Clinical Implications: Supports early de-resuscitation strategies (diuretics, RRT, vasopressor-guided fluids) in high-risk AKI patients; can be embedded in EMRs to trigger alerts and guide fluid management protocols.

Key Findings

  • Developed the AKI-FB risk score in 32,030 ICU patients; validated in 4,465 external patients.
  • Threshold score of 32 predicted >2 L positive fluid balance at 72 h with 75% sensitivity and 72% specificity (AUC 0.805; external AUC 0.761).
  • Sepsis/septic shock, highest creatinine, cumulative fluid balance, mechanical ventilation, noradrenaline use/dose, lactate ≥2 mmol/L, transfusion, and nutrition were key variables.

Methodological Strengths

  • Very large development cohort with external validation across countries
  • Uses routinely captured EMR variables facilitating implementation

Limitations

  • Observational model without prospective interventional testing or outcome improvement demonstration
  • Generalizability beyond the contributing health systems and calibration across diverse ICUs require further study

Future Directions: Prospective implementation trials to test clinical impact on fluid balance, AKI progression, and mortality; integration with decision support for fluid de-escalation protocols.

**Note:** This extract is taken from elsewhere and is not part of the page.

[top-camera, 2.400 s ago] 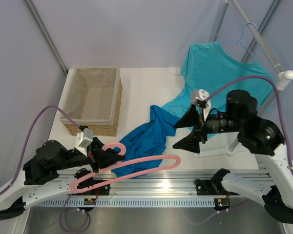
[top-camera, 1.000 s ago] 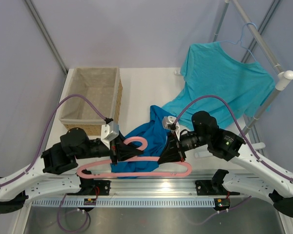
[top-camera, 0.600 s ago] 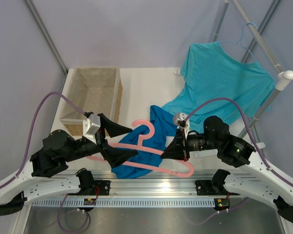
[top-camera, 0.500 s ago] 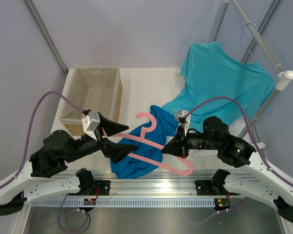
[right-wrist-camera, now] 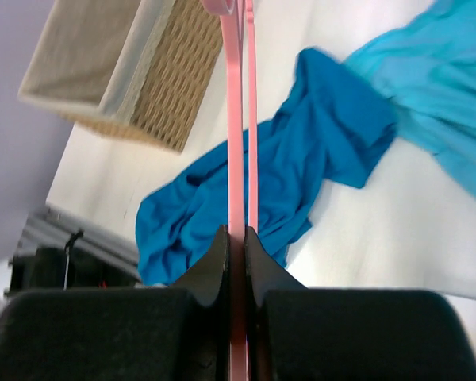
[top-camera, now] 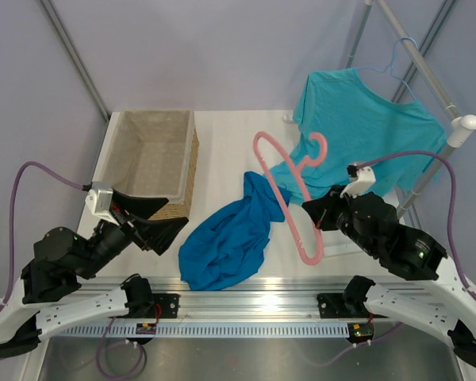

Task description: Remove the t-shirt from the hanger

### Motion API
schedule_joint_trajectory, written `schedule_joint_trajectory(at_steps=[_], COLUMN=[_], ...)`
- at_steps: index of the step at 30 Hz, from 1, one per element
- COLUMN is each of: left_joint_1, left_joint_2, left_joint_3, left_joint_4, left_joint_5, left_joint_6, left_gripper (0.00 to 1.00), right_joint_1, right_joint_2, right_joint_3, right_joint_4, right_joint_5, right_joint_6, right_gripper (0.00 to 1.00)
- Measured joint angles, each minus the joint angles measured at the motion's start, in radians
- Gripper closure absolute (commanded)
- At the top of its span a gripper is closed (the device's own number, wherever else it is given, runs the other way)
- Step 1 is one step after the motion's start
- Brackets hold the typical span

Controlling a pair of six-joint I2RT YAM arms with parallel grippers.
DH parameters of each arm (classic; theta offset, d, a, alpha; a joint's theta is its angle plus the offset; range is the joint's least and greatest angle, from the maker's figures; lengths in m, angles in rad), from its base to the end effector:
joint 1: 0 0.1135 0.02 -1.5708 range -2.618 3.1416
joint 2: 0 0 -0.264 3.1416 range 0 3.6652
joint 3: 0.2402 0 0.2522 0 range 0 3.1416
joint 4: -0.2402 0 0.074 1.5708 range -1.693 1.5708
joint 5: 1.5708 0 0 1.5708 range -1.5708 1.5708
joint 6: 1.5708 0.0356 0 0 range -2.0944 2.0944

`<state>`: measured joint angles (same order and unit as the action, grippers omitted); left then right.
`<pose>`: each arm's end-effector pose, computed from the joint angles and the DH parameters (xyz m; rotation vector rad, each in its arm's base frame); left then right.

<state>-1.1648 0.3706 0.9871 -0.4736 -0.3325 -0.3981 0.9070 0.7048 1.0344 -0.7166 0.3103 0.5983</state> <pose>0.0287 -0.0374 0.4150 0.2904 1.4935 -1.0363 0.0894 0.0966 0.3799 -0.0992 2.0001 0.6879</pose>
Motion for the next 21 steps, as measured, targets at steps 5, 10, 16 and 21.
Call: schedule_joint_trajectory(at_steps=[5, 10, 16, 21], left_joint_1=[0.000, 0.000, 0.000, 0.000], left_joint_2=[0.011, 0.012, 0.012, 0.012], left_joint_3=[0.000, 0.000, 0.000, 0.002], left_joint_4=[-0.062, -0.081, -0.108, -0.127], left_joint_5=[-0.010, -0.009, -0.010, -0.014], left_joint_6=[-0.004, -0.012, -0.018, -0.018], left_gripper=[0.01, 0.01, 0.01, 0.01], right_joint_1=[0.000, 0.000, 0.000, 0.000], right_joint_2=[-0.035, 0.039, 0.255, 0.449], right_joint_3=[0.080, 0.238, 0.527, 0.750], right_joint_4=[-0.110, -0.264, -0.503, -0.589], right_joint_5=[0.232, 0.411, 0.560, 0.621], right_joint_6=[0.134, 0.233, 0.426, 0.616], right_gripper=[1.00, 1.00, 1.00, 1.00])
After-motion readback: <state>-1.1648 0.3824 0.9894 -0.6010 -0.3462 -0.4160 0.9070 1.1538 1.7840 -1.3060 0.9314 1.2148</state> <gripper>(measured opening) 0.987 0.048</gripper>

3. Rapid detection of carbapenem-resistant Escherichia coli and carbapenem-resistant Klebsiella pneumoniae in positive blood cultures via MALDI-TOF MS and tree-based machine learning models.

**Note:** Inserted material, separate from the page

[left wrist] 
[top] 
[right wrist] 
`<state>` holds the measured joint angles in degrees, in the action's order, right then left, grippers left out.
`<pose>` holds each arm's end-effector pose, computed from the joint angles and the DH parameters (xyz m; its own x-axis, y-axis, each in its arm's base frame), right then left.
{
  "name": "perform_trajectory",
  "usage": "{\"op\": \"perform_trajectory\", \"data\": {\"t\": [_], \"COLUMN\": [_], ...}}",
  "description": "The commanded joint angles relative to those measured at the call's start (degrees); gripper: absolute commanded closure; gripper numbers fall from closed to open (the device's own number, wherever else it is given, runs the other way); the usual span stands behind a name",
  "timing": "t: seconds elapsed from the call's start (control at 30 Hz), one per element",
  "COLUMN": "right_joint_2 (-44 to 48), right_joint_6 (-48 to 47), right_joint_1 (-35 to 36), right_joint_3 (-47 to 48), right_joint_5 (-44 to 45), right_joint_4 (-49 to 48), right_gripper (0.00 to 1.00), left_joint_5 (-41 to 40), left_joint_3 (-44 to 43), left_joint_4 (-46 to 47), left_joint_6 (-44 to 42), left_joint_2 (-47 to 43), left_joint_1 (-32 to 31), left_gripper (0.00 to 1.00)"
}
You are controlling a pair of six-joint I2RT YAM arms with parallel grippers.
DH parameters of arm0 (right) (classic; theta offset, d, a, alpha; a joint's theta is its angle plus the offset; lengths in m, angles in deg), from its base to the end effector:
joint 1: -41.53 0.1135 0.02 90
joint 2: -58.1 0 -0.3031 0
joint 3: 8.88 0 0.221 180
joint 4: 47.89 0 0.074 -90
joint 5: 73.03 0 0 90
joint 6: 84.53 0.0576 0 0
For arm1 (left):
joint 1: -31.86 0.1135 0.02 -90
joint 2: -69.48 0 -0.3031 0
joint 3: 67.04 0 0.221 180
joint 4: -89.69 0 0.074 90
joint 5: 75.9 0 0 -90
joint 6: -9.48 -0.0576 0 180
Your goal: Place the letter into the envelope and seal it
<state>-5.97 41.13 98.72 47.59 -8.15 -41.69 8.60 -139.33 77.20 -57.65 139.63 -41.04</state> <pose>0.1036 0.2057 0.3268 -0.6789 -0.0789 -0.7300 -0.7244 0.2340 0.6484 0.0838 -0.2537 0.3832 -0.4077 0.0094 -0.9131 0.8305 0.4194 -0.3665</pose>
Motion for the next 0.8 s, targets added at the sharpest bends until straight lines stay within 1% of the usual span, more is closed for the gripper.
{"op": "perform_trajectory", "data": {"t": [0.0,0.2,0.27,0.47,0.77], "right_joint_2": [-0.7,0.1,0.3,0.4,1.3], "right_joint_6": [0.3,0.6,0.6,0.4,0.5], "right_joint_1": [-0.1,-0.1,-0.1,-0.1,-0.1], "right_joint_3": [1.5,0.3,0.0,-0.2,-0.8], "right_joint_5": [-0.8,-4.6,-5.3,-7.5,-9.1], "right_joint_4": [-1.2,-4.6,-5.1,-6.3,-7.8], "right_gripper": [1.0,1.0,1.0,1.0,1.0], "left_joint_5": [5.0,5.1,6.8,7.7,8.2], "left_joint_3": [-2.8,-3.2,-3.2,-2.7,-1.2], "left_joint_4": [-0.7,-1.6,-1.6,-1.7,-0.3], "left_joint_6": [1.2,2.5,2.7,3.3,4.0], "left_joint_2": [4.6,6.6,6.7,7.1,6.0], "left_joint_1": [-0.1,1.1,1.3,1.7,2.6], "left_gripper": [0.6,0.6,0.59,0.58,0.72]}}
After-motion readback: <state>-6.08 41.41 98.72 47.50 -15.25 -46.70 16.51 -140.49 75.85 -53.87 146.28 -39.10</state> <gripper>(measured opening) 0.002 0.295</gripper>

68.5Level IIICohortBMC microbiology · 2025PMID: 39856543

Tree-based ML models applied to MALDI-TOF spectra predicted carbapenem resistance directly from positive blood cultures with high AUROC for E. coli (up to 1.00) and strong performance for K. pneumoniae (up to 0.95), enabling earlier, targeted therapy.

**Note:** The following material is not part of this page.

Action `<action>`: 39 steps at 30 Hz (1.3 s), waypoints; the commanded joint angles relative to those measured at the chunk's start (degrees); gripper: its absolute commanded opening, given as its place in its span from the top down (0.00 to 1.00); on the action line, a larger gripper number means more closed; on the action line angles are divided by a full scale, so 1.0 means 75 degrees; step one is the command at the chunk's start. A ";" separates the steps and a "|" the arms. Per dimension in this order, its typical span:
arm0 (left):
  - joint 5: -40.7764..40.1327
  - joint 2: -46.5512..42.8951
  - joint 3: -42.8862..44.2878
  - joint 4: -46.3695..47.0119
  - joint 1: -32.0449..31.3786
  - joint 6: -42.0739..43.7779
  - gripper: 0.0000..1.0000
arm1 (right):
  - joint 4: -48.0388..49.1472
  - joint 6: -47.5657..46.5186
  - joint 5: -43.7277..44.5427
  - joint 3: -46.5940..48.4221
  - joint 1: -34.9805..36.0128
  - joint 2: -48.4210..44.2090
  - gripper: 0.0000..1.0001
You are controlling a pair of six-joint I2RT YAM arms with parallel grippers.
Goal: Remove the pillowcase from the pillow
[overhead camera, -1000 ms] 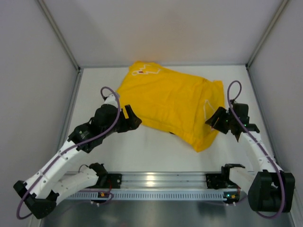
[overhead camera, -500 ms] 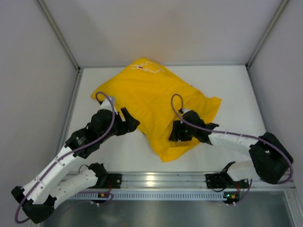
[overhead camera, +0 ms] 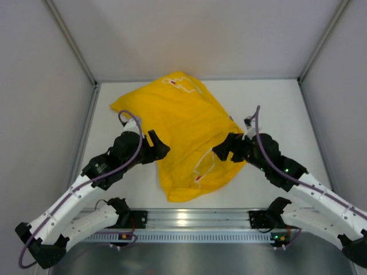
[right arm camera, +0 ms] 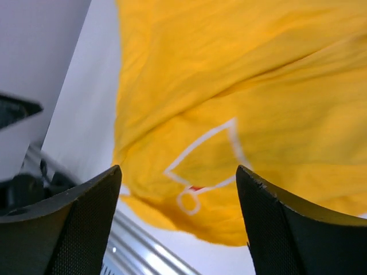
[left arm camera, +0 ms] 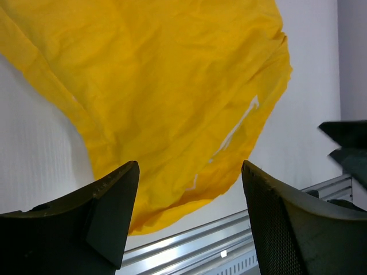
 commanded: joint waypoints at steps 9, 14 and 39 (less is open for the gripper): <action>-0.1047 0.2836 0.1193 0.0759 -0.0815 0.0232 0.19 | -0.0237 -0.0810 -0.3254 0.0730 -0.5298 0.1643 0.20; -0.1528 0.3706 0.2096 0.0748 -0.1228 0.0256 0.16 | 0.0290 -0.0705 -0.3804 0.1292 -0.5418 0.2875 0.22; -0.2056 0.4328 0.2155 0.0759 -0.1720 0.0490 0.12 | 0.3759 0.0830 -0.3713 -0.2232 -0.2877 0.3335 1.00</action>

Impact: Accelerates time-to-effective therapy for septic patients with CRE by leveraging existing MALDI platforms and deployable ML, with potential to reduce mortality and resistance spread.

Clinical Implications: Hospitals can integrate ML classifiers with MALDI-TOF to flag likely CREC/CRKP within hours, guiding escalation to effective agents and informing infection control.

Key Findings

  • Analyzed 640 E. coli and 444 K. pneumoniae MALDI spectra; built DT, RF, GBM, XGBoost, and ERT models.
  • For E. coli, AUROC reached 0.99–1.00 with accuracy up to 0.92 in 149 positive cultures.
  • For K. pneumoniae, AUROC reached 0.90–0.95 with accuracy up to 0.86 in 127 positive cultures.

Methodological Strengths

  • Leverages routinely acquired MALDI-TOF spectra with multiple ML algorithms and clear performance metrics
  • Relatively large training datasets for E. coli and K. pneumoniae with separate prediction sets

Limitations

  • Lack of external, multi-center validation; real-world clinical impact on time-to-therapy and outcomes not tested
  • Lower and more variable performance for K. pneumoniae; potential spectrum/site-specific bias

Future Directions: Prospective multi-center implementation to test time-to-effective therapy, outcomes, and antibiotic stewardship impact; external validation and model calibration across MALDI platforms.